Up_Loader.sh collection_name/ #puts the collections into the folder named "collection_name" You have to make sure that on the ftp server there is a directory of that name that is in the ftp folder on the ftp server, and it is owned by lyrasis in group ftp

chown -R ftp_user:ftp collection_name

chmod -R 775 collection_name

-- Tools, Snippets and Obsolete Scripts


--- TestCreator.sh Version 0.0.1

Description: This script creates a test environment by grabbing the jp2 files in a given collection folder and moving them to a testing environment"

--- ThumbNailer.sh

Script to create thumbnails using Imagemagick. Creates 22% resized jpg files from the jp2 files. This works only inside a single folder, and produces a "pretty" filename, i.e., "file00213.jp2" => "file00213.jpg".

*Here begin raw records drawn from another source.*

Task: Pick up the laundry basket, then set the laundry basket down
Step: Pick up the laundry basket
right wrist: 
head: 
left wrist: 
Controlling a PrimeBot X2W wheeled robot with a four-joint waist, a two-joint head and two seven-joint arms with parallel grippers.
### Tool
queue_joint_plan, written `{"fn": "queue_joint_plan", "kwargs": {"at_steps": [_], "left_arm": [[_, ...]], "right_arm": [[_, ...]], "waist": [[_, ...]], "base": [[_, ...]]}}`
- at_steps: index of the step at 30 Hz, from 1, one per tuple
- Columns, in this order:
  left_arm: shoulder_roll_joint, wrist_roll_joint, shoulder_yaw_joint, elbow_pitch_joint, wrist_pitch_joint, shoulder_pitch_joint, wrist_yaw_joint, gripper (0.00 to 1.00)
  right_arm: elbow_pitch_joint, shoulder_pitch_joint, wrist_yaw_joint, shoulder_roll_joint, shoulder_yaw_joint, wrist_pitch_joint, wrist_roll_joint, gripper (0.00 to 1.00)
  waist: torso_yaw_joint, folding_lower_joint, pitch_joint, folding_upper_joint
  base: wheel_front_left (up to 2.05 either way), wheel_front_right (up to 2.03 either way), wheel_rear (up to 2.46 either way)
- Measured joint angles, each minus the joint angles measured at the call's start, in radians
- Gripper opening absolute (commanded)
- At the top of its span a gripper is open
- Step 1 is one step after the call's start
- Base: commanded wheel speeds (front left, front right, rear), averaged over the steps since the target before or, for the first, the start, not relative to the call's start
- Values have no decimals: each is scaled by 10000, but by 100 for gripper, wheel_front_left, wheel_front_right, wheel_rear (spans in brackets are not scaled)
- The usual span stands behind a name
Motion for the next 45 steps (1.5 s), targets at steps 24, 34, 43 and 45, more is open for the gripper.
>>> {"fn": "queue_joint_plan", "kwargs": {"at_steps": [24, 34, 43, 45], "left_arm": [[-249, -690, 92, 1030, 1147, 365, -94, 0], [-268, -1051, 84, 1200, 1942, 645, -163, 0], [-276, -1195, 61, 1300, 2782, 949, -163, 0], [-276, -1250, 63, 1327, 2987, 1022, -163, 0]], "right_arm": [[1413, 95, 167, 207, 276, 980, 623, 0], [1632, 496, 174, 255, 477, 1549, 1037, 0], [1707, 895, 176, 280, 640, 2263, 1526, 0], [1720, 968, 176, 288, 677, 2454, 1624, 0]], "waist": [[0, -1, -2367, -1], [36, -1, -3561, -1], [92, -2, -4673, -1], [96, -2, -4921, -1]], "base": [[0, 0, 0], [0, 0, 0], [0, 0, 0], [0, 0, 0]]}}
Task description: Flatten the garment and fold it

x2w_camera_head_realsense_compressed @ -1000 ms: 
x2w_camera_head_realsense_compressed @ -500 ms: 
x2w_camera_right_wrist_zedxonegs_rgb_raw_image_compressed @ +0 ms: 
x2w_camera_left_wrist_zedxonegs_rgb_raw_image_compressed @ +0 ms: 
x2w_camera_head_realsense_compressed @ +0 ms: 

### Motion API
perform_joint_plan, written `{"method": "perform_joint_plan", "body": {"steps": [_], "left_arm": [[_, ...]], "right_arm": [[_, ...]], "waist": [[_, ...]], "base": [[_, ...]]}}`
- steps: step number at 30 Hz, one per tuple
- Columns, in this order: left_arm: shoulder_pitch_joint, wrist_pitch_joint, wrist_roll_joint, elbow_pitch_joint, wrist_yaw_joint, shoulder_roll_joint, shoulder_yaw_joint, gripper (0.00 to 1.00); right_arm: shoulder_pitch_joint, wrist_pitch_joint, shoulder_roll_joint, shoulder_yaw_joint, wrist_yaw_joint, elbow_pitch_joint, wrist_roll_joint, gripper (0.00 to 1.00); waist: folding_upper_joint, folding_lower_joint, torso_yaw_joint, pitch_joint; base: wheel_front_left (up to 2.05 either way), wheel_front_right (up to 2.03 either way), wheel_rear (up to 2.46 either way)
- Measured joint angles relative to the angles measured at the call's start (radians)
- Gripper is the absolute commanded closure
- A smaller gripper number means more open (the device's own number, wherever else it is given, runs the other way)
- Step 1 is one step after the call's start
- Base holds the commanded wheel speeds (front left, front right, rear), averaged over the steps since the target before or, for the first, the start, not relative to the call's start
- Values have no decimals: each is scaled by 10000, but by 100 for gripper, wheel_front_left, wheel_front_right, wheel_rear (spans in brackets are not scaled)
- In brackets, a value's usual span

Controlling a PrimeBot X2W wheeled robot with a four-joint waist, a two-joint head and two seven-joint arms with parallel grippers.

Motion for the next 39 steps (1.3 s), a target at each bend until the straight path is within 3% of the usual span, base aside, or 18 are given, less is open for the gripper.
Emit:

This file also contains a fast and dirty one-liner that works recursively into subdirectories, however it produces ugly filenames, i.e. "file00213.jp2.jpg". To get the code for this line $ less ThumbNailer.sh

$ cd /media/[WORK_DISK]/Bowdoin_University_work/ $ find -type f -name "*.jp2" -exec convert {} -resize 22% {}.jpg ; $ Creates jpg copies of your jp2 files in the work folder.

Run Mirror_Structure.sh on this collection and isolate for jpg files in the new /media/LYRASIS_Mule_4/Bowdoin_University_work_jpgs directory. Then you can download the jpg directory to your desktop to look at the puctures without having to download 3MB jp2 files.

You can choose any percentage of resize in this one-liner.

--- ntest.sh

Description: This script is a small list-comparison tool

--- Marc_Pusher

Description: an early version of Marc_Er.sh. You would run this before you ran Parentify.sh

--- How-cp-works.sh

Description: This is a test of cp recursively, but it is not a useful tool as it stands, and can be considered “Under construction”


Description: This script finds files within the present working directory and renames them to "${PWD}filename" Obsolete.